From the Central Penn Business Journal, two views on electric utility industry restructuring in Pennsylvania:
First from Matt Brouillette:
Pennsylvania’s electricity rate caps have kept prices artificially low, preventing competitors from entering the marketplace and consumers from having choices. Now, when rate caps expire in 2010 in PPL territory, most of central Pennsylvania will see an increase in electricity prices.
… Rate caps expired in western Pennsylvania years ago, and today 20 percent of Duquesne Light customers have switched to other suppliers. The competition has forced Duquesne Light to offer more competitive prices and better services. The result: Electricity consumers are benefiting.
… Competition forces companies to serve their customers with the best prices and service, giving consumers more control. While it’s true that electricity prices in both monopoly structures and competitive markets have escalated over recent years, that is due to rising costs for generating fuels, not deregulation. Moreover, prices already have begun to drop in competitive markets — an effect not seen in monopoly delivery systems.

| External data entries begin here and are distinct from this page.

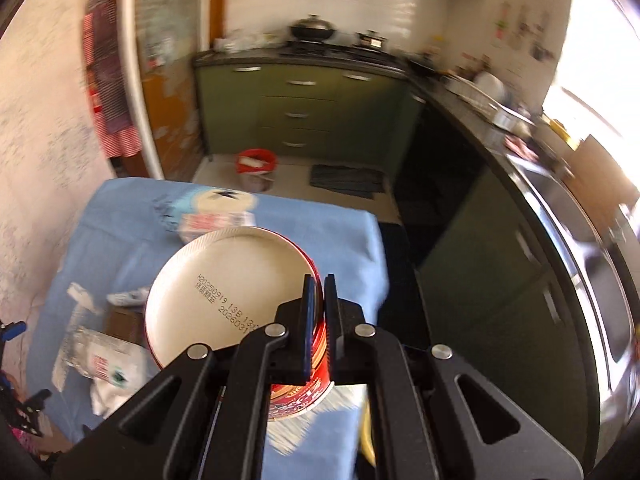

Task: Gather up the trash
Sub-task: 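Carry the red noodle cup over the bin and open the right gripper, then grasp the clear Nongfu Spring water bottle with the left gripper and lift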

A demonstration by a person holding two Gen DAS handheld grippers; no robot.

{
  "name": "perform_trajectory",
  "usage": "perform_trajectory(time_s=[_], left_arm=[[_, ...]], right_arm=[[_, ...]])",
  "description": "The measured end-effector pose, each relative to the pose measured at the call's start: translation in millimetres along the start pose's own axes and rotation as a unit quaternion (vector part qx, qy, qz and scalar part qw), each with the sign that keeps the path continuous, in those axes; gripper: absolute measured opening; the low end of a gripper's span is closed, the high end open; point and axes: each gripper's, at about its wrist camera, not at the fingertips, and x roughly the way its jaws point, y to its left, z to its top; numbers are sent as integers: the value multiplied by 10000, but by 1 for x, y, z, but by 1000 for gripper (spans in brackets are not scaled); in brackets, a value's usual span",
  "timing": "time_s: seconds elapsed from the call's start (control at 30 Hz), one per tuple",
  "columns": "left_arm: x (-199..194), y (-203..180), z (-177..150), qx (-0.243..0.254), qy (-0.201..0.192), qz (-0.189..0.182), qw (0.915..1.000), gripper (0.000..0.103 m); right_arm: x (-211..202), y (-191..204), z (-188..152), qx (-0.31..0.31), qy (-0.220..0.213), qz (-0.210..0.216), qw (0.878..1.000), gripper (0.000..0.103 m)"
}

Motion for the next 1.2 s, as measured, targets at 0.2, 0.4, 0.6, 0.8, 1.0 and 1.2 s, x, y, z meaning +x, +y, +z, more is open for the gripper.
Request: perform_trajectory(time_s=[0.2,0.4,0.6,0.8,1.0,1.2], left_arm=[[13,-31,14,305,85,-141,9994,98],[25,-59,26,624,200,-227,9976,98],[32,-75,34,796,252,-283,9961,98],[38,-83,37,829,366,-379,9952,98],[53,-55,37,-170,615,-927,9936,98],[66,-38,39,-457,745,-800,9929,98]], right_arm=[[13,-108,-65,908,325,-708,9928,5],[43,-177,-116,1444,628,-1078,9816,6],[57,-198,-132,1578,588,-904,9816,9],[41,-181,-130,1511,349,-611,9860,13],[30,-160,-147,1554,191,-291,9872,17],[17,-128,-185,1623,2,36,9867,22]])
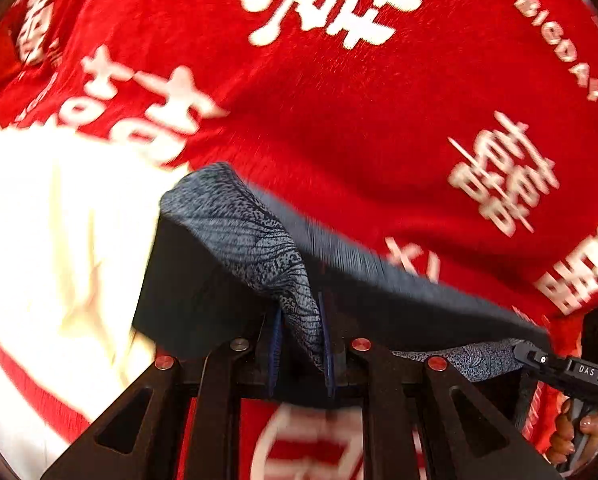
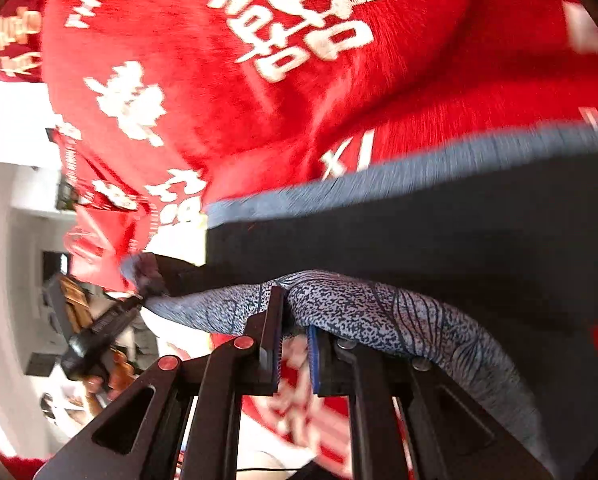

Case in point is PPL’s recent announcement of a 30 percent rate hike this January. … A number of companies already have announced their intention to compete for PPL customers, with one, Dominion Retail, guaranteeing a savings of 10 percent on PPL’s rates for the first 5,000 customers.
Rejoinder from Eric Epstein:
Gov. Tom Ridge predicted that electric competition would lead to job growth, economic expansion and decreased rates.
According to Ridge, “Pennsylvania’s national leadership in electric competition continues to bring dramatic savings and economic benefits to Pennsylvanians” (Aug. 4, 2000). The success of electric competition would shave business costs and give employers more money to invest, thereby creating multiplier effects on the state economy. “Competition” also would produce savings that would give consumers more money to spend.
… Could the deregulators have gotten it more wrong?
The reality is not so dreamy. Electric utilities are collecting $11.4 billion in stranded costs, increased taxes on ratepayers and dumped customers at record rates.
… Deregulation was a great bargain for PPL. Last year the company reported a profit of more than $1 billion on $6.5 billion in revenue and set records in consumer cruelty.
… A study published by Carnegie Mellon University’s Electricity Industry Center in 2008 found, “On average, power users in restructured states pay 2 to 3 cents per kilowatt hour more than customers in states that didn’t restructure.”
… Decide for yourself if electric deregulation has delivered on its bold promises or served as yet another corporate failure. But don’t take too long. PPL is set to jack up residential rates by 35 percent in 2010.
Brouillette is president and CEO of the Commonwealth Foundation; Epstein is chairman of Three Mile Island Alert Inc.